Over that time, DOC has done a lot of things right – we’ve intensively managed taonga species back from the brink and we’re a world leader in island eradications.
Take Campbell Island – two decades ago we boldly eradicated rats on an island six times bigger than any island attempted before – not only that but it was 700 kilometres south of the South Island, in wild, wet and windy conditions – a logistical nightmare.
But we did it, thanks to our can-do spirit, pioneering techniques and grunty determination. Where we focus our efforts, we get results.
Campbell Island today is stunning with fields of giant lilac megaherbs. The fields are dotted white and brown, with nests of southern royal albatross – and lounging sea lions.
But grunt will only get you so far. Our analysis shows the challenges facing conservation are growing faster than we can respond.
Nature is under increasing pressure from introduced predators – rats, stoats and feral cats – and invasive weeds like wilding pines, broom and gorse. We’re seeing more biosecurity threats – caulerpa is choking our sea floor and golden clams are clogging our riverbeds.
Wild animals – deer goats, tahr and chamois – are present at 80% of our monitored sites on public conservation land, up from 63% just a decade ago.
Climate change is compounding these pressures, and the cost of responding is rising faster than the resources available to meet them. We cannot rely on doing more of the same – we must make some hard choices.
Some sobering facts
Here are some sobering facts for you.
DOC manages one third of New Zealand’s land on a budget that’s about half of Christchurch City Council’s budget.
Our modelling shows DOC’s current biodiversity budget of around $360 million is not enough to hold the line on species and ecosystem protection.
My team says an extra $207 million a year is needed to prevent extinctions across the 900 threatened species and ecosystems that need urgent intervention.
Last year our modelling showed we needed an extra 150 million to hold the line – so the gap is widening.

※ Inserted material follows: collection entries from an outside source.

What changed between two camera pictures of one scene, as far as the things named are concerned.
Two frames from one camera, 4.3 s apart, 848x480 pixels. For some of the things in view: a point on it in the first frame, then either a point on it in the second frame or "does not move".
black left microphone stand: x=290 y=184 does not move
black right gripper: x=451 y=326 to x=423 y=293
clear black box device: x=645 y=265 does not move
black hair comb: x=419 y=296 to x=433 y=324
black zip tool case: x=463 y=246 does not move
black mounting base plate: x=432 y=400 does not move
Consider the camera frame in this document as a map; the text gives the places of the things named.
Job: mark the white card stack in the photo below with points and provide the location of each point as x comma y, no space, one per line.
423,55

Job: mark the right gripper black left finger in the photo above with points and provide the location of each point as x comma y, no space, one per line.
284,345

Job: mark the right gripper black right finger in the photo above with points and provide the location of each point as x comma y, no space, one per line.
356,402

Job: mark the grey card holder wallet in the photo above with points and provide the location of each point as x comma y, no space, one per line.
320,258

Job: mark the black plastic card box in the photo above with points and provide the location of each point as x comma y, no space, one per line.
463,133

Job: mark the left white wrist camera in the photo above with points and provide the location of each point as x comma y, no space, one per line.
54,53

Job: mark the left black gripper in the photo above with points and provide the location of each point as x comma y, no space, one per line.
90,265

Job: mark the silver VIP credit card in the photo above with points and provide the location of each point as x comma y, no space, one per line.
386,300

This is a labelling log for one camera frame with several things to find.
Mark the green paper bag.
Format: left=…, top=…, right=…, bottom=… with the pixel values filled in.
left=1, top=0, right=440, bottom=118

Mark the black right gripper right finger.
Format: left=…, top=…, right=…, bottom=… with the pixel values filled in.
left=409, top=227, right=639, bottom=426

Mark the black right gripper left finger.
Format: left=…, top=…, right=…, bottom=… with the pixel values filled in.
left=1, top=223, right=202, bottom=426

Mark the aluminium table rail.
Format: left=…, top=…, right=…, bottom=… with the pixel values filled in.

And if we want to move from managing decline to enabling recovery, our modelling shows we need an extra 500-million a year.
That investment would target pests, weeds and biosecurity pressures and improve 5,600 key species and critical ecosystems.
This is modelling using DOC’s new BioInvest system and there are caveats on the data. But it shows the scale of the challenge we’re facing and why we need to look more broadly to draw in new sources of revenue and get sustainable levels of investment into conservation.
- We’ve doubled the amount of money we spend recovering from storms.
- Over the past five years we have spent about $10 million dollars a year on major storm events – Cyclone Gabrielle, Cyclone Dovi and heavy flooding in the Southern South Island.
- In any given year we also get one or two lesser events that cost about $3 million each time to recover from.
What were highly damaging but, thankfully rare, storms are happening far more frequently. In most cases we have to absorb those costs and defer other work to create space to fix the damage.
In terms of other climate change impacts
Last year DOC published an assessment of over a thousand terrestrial species1 including birds, bats, lizards, invertebrates, and vascular plants – against climate change impacts.
Our research found that about a third of the species will be highly vulnerable to climate change by mid-century, rising to almost two thirds by 2090.
Then if you look at the marine environment – New Zealand is a global hotspot for biodiversity because of its remoteness and size.
At least a third of our biodiversity is found at sea. But 87% of marine species could be highly vulnerable to climate change.
From an economic perspective – in 2017, the total value of the marine economy was estimated at $7 billion and it employed more than 30,000 people2
We need to do more to protect our oceans and coastlines.
Nature is not free
One of the biggest problems we’ve got as a country is that collectively, we act as though nature is free. It’s treated as a free backdrop to economic activity and recreation, rather than as critical infrastructure that underpins prosperity, resilience and wellbeing.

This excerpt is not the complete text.